Burmese narrow-headed softshell turtle
- Conservation status: Critically Endangered (IUCN 3.1)

Scientific classification
- Kingdom: Animalia
- Phylum: Chordata
- Class: Reptilia
- Order: Testudines
- Suborder: Cryptodira
- Family: Trionychidae
- Genus: Chitra
- Species: C. vandijki
- Binomial name: Chitra vandijki McCord & Pritchard, 2003
- Synonyms: Chitra burmanica Jaruthanin, 2002 (nomen nudum); Chitra vandijki McCord & Pritchard, 2003;

= Burmese narrow-headed softshell turtle =

- Genus: Chitra
- Species: vandijki
- Authority: McCord & Pritchard, 2003
- Conservation status: CR
- Synonyms: Chitra burmanica , Jaruthanin, 2002 , (nomen nudum), Chitra vandijki , McCord & Pritchard, 2003

Species of turtle

The Burmese narrow-headed softshell turtle (Chitra vandijki), also known commonly as the Myanmar narrow-headed softshell turtle and Van Dijk's chitra, is a species of turtle in the family Trionychidae. The species is native to Southeast Asia.

==Etymology==
The specific name, vandijki, is in honor of Dutch herpetologist Peter Paul van Dijk.

==Description==
Chitra vandijki is one of the largest freshwater turtles in the world, with a straight-line carapace length of at least 1 m.
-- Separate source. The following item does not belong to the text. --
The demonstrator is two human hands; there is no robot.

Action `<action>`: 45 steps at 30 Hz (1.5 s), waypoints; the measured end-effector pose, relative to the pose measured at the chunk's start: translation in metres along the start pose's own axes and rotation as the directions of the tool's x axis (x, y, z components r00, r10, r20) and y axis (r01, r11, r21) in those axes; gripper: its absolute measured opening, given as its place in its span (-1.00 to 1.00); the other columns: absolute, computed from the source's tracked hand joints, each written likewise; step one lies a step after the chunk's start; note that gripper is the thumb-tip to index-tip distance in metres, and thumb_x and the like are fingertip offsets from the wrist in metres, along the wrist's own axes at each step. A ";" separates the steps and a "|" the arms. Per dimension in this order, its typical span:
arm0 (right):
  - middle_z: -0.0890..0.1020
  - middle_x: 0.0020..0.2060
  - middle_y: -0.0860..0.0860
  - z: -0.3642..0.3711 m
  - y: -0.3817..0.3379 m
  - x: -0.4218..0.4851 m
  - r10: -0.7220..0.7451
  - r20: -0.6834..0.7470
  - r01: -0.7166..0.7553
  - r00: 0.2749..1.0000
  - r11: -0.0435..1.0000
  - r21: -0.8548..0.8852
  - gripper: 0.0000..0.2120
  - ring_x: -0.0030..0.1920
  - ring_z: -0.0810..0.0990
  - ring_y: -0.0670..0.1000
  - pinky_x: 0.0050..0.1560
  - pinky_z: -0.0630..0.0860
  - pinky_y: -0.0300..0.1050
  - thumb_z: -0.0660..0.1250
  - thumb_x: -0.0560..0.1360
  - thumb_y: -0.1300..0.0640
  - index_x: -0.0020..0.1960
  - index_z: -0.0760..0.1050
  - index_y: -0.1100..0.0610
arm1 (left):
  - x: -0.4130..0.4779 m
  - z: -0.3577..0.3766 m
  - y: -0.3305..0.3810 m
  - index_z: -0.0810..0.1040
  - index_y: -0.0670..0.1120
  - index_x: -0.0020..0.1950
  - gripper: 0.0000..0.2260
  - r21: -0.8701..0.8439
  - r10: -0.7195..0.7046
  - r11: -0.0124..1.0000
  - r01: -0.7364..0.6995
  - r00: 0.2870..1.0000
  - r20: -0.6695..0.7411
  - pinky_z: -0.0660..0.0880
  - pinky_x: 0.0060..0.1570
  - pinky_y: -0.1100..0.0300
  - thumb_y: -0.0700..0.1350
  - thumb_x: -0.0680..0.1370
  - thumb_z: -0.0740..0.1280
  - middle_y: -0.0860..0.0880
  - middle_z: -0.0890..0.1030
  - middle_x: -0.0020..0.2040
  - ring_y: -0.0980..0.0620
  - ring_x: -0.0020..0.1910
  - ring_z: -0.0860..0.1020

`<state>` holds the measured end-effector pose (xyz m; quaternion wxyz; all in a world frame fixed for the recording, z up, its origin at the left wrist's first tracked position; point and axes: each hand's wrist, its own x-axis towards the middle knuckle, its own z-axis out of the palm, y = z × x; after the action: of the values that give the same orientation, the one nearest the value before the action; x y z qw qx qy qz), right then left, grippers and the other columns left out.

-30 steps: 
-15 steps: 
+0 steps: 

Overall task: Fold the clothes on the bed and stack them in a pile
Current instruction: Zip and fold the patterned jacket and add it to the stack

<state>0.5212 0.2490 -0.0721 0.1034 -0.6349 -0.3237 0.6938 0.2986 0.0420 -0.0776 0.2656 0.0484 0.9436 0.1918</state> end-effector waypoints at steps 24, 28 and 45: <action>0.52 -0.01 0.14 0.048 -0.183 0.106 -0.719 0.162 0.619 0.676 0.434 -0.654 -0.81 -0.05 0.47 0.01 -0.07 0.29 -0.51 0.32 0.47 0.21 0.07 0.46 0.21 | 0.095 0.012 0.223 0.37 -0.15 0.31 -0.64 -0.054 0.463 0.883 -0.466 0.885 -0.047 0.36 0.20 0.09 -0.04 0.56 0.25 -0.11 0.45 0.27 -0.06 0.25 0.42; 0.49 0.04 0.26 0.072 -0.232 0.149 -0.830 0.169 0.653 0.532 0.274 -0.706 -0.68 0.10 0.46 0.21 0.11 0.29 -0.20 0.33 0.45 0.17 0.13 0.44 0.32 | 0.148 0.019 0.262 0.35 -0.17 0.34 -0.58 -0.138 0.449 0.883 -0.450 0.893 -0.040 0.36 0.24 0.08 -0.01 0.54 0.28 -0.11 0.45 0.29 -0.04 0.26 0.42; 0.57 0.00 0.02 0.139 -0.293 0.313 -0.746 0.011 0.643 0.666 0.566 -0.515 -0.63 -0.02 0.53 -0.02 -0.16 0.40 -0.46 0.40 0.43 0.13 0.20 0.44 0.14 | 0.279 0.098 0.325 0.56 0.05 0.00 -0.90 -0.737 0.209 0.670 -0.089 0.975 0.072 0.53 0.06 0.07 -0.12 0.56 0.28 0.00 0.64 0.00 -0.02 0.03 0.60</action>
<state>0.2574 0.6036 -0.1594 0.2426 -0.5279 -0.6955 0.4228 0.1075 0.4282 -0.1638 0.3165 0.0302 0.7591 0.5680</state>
==Geographic distribution and habitat==
Chitra vandijki is found in Myanmar, specifically the Irrawaddy and Chindwin river drainages, and northwestern Thailand. It is possible that it lives in the Sittaung River as well.

==Ecology and behavior==
Barely anything is known about the ecology of Chitra vandijki in the wild, other than that it is fully aquatic.

==Conservation==
The conservation status of Chitra vandijki has been evaluated as Critically Endangered by the IUCN, and populations are believed to be declining due to overharvesting for southern Chinese food markets. It is believed that establishing a protected area around parts of the Irrawaddy and Chindwin rivers would help this species, but it has not been done yet. People have also struggled to successfully keep C. vandijki in captivity.

On July 23, 2018, members of the TSA's and WCS's turtle conservation program in Myanmar excavated the nests of female C.vandijki on the banks of the Chindwin River in order to translocate them to a protected hatchery in Linpha Village. The program also incubated eggs from the critically endangered Burmese roofed turtle (Batagur trivittata). 67 individual Burmese narrow-headed softshell turtles from the program hatched on September 30.